Nearly a year after software maker Roxio Inc. scooped up the Napster brand from the ashes of the pioneer file-swapping service, a revamped online music store bearing the familiar brand name debuted Thursday in limited release.

The company shelved its former online music service, pressplay, and began moving subscribers to a beta, or test version, of Napster 2.0. The service will be available to all in the United States beginning Oct. 29, officials said Thursday.

Napster 2.0 users will have access to more than a half-million songs from all the major music labels. They can download individual songs for 99 cents and albums for $9.95. The service also offers access to unlimited downloads and streaming for $9.95 per month.

Pressplay, which went offline Tuesday, only offered access to songs for a monthly fee.

The service allows users to burn or copy single songs onto CDs an unlimited number of times, but, like other services, users can’t burn more than five CDs with the same playlist.

“Our company’s passion for what we’re doing will really be felt by consumers and I think it’s also very consistent with the original vision for Napster,” Chris Gorog, Roxio’s chairman and chief executive, told The Associated Press.

The recording industry had successfully shuttered the original Napster, which established a peer-to-peer network for users to swap music with one another without paying copyright holders. The company went bankrupt and dissolved last year, and Roxio bought the company’s name in November.

Napster 2.0 will allow song-sharing between users who hold subscription accounts and the ability to browse other users’ music lists, among other features.

The company also hopes users will buy a new Samsung Electronics portable digital music player co-designed by Napster to work with its program and which can hold 20 gigabytes worth of songs. Any digital music device that plays Windows Media Audio files can also be used, however.

Santa Clara, Calif.-based Roxio is betting the Napster brand will help set its service apart from a bevy of other digital music retailers that have launched since Apple Computer Inc. introduced its iTunes Music Store in April.

Last week, MusicMatch Inc. launched a Web site that sells song and album downloads and boasts record label licensing agreements that offered the fewest copying restrictions yet outside of iTunes.

Others, including Buy.com’s BuyMusic.com, RealNetworks’ Rhapsody, MusicNow and MusicNet, are also vying for a piece of the market.

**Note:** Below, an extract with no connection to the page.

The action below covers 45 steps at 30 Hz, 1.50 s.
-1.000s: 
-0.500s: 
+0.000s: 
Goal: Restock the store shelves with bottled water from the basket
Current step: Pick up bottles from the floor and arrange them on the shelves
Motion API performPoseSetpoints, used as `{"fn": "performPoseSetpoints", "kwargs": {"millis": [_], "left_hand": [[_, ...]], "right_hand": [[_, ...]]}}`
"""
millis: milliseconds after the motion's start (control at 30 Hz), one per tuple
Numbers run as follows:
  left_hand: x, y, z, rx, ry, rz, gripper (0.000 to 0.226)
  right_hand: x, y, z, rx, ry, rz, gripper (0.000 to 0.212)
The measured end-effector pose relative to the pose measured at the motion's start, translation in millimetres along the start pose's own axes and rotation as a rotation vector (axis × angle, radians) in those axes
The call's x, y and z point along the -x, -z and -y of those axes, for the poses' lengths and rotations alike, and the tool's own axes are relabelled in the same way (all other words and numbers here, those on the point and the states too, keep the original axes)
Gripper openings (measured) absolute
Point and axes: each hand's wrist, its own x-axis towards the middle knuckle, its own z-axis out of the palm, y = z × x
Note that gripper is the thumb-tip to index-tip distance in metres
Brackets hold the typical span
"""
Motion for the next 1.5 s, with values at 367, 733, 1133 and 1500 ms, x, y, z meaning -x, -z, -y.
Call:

The new Napster will also have to contend with iTunes, which has sold more than 10 million songs and is expected to be available on the Windows platform by year’s end.

“The space has become crowded because there’s a recognition of this is going to be a very substantial business,” Gorog said. “It validates Roxio’s strategy to enter this business.”

The music industry has seen CD sales plummet over the last three years as illegal music file-sharing exploded, beginning with the original Napster, which was forced to shut down in 2001 after a protracted legal battle with recording companies.

Meanwhile, file-sharing over the most popular peer-to-peer networks has declined in recent weeks, coinciding with a lawsuit campaign launched against downloaders by the recording industry.

Traffic on Kazaa’s network, the most popular, dropped 41 percent between the last week of June and mid-September, according to Nielsen NetRatings, which monitors Internet usage.

At the same time, online music sales are expected to grow from 1 percent of the total music market to 12 percent in 2008, generating about $1.5 billion in sales, according to Jupiter Research.